■ Task requirements
Word for word, write out all of the data below.

■ Data

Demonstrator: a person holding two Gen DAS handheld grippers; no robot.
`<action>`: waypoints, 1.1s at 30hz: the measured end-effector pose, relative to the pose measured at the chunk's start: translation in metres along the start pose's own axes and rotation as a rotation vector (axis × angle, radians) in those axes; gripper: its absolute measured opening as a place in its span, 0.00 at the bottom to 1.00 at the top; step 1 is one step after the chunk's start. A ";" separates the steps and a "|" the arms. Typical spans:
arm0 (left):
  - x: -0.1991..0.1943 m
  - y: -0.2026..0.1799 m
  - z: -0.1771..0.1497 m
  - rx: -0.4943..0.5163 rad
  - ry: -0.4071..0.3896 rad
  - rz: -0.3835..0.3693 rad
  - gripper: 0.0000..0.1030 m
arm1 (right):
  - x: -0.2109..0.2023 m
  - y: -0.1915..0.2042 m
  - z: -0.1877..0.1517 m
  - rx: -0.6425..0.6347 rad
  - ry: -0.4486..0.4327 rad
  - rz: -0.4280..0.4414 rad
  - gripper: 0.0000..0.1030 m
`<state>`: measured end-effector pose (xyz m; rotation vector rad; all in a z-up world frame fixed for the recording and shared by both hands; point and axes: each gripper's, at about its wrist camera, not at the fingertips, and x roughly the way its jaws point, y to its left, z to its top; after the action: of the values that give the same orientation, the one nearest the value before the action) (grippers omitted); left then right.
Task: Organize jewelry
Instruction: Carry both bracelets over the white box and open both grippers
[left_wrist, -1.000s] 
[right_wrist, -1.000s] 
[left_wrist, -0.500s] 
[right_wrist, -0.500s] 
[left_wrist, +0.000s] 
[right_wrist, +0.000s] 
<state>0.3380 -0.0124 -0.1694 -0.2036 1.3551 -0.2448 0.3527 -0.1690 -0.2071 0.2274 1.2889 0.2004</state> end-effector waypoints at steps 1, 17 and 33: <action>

■ Answer below
Demonstrator: a person holding two Gen DAS handheld grippers; no robot.
`<action>`: waypoints, 1.1s at 30hz: the measured end-effector pose, relative to the pose measured at the chunk's start: translation in metres along the start pose's own axes and rotation as a rotation vector (axis × angle, radians) in those axes; gripper: its absolute measured opening as a place in its span, 0.00 at the bottom to 1.00 at the top; step 1 is one step after the chunk's start. A ";" separates the steps and a "|" the arms. Typical spans:
arm0 (left):
  - x: -0.1991..0.1943 m
  - y: -0.2026..0.1799 m
  - z: -0.1771..0.1497 m
  - rx: -0.4943..0.5163 rad
  - ry: -0.4071..0.3896 rad
  - rz: -0.3835..0.3693 rad
  - gripper: 0.0000..0.1030 m
arm1 (right):
  - x: -0.2109..0.2023 m
  - y: -0.1915..0.2042 m
  - z: -0.1877..0.1517 m
  - rx: -0.6425..0.6347 rad
  - ry: -0.4486..0.4327 rad
  - rz: -0.4280..0.4414 rad
  - gripper: 0.0000..0.1030 m
`<state>`: measured end-effector pose (xyz m; rotation vector rad; all in a z-up world frame fixed for the recording and shared by both hands; point and axes: each gripper's, at about its wrist camera, not at the fingertips, and x roughly the way its jaws point, y to its left, z to its top; after the action: of the values that give the same orientation, the one nearest the value before the action) (grippers omitted); left then right.
Task: Organize jewelry
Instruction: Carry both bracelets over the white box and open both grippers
[left_wrist, -1.000s] 
[right_wrist, -1.000s] 
[left_wrist, -0.500s] 
[right_wrist, -0.500s] 
[left_wrist, +0.000s] 
[right_wrist, +0.000s] 
<state>0.3380 -0.0124 -0.1694 -0.2036 1.3551 -0.2448 0.3527 -0.1690 -0.2071 0.2274 1.2889 0.2004</state> end-effector waypoints at steps 1, 17 and 33: <action>

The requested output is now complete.